Given information |
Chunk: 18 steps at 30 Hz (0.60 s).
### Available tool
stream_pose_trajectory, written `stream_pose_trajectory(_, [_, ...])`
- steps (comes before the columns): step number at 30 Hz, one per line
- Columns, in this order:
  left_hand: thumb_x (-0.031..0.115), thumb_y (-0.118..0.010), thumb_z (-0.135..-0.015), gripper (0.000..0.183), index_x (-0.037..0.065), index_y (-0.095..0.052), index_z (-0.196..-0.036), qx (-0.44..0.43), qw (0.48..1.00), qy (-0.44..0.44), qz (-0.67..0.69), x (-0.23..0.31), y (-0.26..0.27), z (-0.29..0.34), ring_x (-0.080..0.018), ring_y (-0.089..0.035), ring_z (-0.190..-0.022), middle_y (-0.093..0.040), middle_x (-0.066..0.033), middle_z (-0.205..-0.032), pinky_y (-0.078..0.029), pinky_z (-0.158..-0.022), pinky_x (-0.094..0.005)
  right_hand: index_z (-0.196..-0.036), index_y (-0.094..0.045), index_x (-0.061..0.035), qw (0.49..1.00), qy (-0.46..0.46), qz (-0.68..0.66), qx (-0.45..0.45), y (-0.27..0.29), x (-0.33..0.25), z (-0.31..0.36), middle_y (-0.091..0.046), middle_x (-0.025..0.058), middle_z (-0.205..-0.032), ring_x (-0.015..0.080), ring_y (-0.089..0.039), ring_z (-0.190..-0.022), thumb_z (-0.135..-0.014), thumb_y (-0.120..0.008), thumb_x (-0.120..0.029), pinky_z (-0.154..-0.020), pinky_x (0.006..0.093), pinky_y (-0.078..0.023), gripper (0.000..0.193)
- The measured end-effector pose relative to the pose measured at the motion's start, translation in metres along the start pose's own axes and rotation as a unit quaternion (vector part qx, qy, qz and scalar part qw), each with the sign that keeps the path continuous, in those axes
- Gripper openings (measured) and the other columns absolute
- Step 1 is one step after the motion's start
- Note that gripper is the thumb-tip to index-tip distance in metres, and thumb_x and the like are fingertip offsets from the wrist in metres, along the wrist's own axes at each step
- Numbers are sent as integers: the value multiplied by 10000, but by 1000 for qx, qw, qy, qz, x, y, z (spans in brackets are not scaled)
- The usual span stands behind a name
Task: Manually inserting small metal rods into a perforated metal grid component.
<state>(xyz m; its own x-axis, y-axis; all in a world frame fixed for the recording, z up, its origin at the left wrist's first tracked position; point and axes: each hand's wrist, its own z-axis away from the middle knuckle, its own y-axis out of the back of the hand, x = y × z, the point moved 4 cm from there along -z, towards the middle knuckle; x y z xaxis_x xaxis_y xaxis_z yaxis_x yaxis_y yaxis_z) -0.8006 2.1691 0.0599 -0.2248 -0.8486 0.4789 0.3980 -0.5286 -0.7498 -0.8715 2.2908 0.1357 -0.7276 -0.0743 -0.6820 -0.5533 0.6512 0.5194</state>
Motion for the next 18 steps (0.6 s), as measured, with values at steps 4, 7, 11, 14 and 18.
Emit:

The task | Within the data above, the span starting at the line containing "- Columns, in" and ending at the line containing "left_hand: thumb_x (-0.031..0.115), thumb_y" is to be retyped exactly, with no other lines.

Final answer |
- Columns, in this order:
  left_hand: thumb_x (-0.031..0.115), thumb_y (-0.118..0.010), thumb_z (-0.135..-0.015), gripper (0.000..0.183), index_x (-0.037..0.065), index_y (-0.095..0.052), index_z (-0.196..-0.036), qx (-0.44..0.43), qw (0.48..1.00), qy (-0.44..0.44), qz (-0.67..0.69), x (-0.23..0.31), y (-0.26..0.27), z (-0.29..0.34), ring_x (-0.080..0.018), ring_y (-0.089..0.035), ring_z (-0.190..-0.022), middle_y (-0.093..0.040), middle_x (-0.066..0.033), middle_z (-0.205..-0.032), pinky_y (-0.078..0.029), pinky_z (-0.158..-0.022), pinky_x (-0.094..0.005)

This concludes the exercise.